I think two suboptimal metrics is better than zero metrics. Often it’s best to just use your judgement, rather than come up with some perfect algorithm…
Thanks for your pointers Jeremy. I’ll try adding them soon!
@jeremy You mentioned AWS gave fast.ai $250k of compute credits a while ago. We’d need to check it’s ok with Amazon, but we could totally make Salamander 100% free for students & international fellows if you’d like - I’d create a form accessible only to you, which would let you give users free access to Salamander via fast.ai’s compute credits. What do you think?
@binga I added pricing to the providers & linked datasheets to the GPUs. What do you think?
We gave out those credits to the last class - but if we can get more credits, that would be very helpful!
I gave Salamander a try, thanks for setting it up! Here are my thoughts so far.
- The web interface is super intuitive and it is really easy to get started.
- The price seems competitive.
- I really like how it keeps track of the $$ you spent. Very transparent!
- Minor benefit: the $1 credit lets you try out the system without committing.
- After I set up my machine, I couldn’t start it for a few hours. I forgot the exact message, but it said to tray again in 10 minutes (for quite a while). Maybe the demand at the particular time was high?
- I couldn’t upload my preexisting ssh key. When I clicked on the upload button (on this page:https://salamander.ai/setup-access-keys), nothing happened. I used Ubuntu 16.04, firefox version 62.0.
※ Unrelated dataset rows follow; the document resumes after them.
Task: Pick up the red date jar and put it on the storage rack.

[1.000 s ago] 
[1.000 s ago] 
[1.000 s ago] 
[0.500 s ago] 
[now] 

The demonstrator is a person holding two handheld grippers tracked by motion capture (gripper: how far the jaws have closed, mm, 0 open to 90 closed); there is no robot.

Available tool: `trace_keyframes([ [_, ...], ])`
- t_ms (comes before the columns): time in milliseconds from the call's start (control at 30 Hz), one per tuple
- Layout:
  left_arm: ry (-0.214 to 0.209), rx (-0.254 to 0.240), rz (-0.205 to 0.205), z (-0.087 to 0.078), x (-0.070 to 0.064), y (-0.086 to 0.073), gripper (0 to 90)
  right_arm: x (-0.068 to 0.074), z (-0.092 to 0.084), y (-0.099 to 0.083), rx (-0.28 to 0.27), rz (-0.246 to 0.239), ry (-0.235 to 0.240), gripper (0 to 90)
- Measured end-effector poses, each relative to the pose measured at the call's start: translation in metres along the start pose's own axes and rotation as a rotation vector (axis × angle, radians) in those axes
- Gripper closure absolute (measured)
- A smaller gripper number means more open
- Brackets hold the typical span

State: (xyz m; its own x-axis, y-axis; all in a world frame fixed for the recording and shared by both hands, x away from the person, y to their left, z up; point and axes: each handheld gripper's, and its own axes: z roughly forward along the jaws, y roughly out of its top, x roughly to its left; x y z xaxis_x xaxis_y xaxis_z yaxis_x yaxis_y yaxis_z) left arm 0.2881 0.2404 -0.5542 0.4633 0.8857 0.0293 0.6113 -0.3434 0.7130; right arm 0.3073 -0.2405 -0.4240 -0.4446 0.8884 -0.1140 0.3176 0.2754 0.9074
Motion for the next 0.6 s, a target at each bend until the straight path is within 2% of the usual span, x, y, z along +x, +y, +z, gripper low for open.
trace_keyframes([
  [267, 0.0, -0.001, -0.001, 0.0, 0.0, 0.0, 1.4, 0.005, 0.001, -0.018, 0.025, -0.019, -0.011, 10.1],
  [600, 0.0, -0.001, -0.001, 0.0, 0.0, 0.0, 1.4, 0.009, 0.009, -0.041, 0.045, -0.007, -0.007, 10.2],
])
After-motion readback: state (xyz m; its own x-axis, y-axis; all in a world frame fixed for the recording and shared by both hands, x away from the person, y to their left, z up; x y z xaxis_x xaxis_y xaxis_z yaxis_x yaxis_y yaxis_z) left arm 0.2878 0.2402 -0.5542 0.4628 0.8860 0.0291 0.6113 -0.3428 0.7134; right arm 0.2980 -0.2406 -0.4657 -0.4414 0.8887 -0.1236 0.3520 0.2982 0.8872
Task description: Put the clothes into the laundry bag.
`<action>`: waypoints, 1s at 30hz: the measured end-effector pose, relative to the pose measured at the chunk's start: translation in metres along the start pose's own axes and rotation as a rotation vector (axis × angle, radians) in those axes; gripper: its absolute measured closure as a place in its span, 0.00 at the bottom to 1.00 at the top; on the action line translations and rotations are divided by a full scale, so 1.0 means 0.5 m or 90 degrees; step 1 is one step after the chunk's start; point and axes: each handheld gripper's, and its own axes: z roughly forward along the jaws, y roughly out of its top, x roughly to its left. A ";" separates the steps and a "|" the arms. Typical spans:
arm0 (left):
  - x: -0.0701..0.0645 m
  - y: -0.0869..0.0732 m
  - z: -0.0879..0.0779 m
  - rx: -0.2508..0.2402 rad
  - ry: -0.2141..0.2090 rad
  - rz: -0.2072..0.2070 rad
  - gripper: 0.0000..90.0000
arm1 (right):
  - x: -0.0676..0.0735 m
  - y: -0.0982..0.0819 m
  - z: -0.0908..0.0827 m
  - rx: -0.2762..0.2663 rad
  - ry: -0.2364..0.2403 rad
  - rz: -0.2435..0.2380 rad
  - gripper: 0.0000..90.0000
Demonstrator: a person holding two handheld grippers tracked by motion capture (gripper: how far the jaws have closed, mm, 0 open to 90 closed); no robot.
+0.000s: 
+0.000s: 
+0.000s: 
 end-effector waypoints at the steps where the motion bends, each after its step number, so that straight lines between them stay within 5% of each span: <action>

Things I don’t understand (I’m probably missing something simple, please let me know):
- I couldn’t import fastai from a different folder. I tried to modify the .bashrc file adding fastai (using this guide), but that didn’t help. I also tried sys.path.append at the front of my jupiter notebook, pointing to the fastai folder, but that didn’t help either. What am I missing?
@Krisztian Thanks for taking a look and saying all those nice things
There’s been a k80 supply deficit during the last week, the (simplified) algorithm for requesting a server goes:
1. request a server 2. check aws for the request status every 2 seconds 3. give up if the status code indicates capacity issues 4. give up if 15 seconds elapse & aws hasn't agreed to fulfill the request 5. wait 60 seconds for the server to start running, give up & cancel the request if it takes longer 6. lock the server the user tried to start for a random interval of between 1 to 20 minutes
Whilst AWS will often manage to provision a K80 given longer, they often shut down prematurely when you do. I’m still experimenting with the precise algorithm & talking with AWS support. Within the next few weeks I’ll start estimating availability from the rate of failed requests (AWS doesn’t provide that information) and make sure deficits are displayed before you try to launch any servers instead of just trying it over and over. v100 GPUs have been totally fine, very soon you’ll be able to resize storage & change hardware after launching a server which will make it easier to avoid this issue. I think the best use-case for this is helping people switch to low-cost general purpose hardware when they just want to write code or review a notebook for example.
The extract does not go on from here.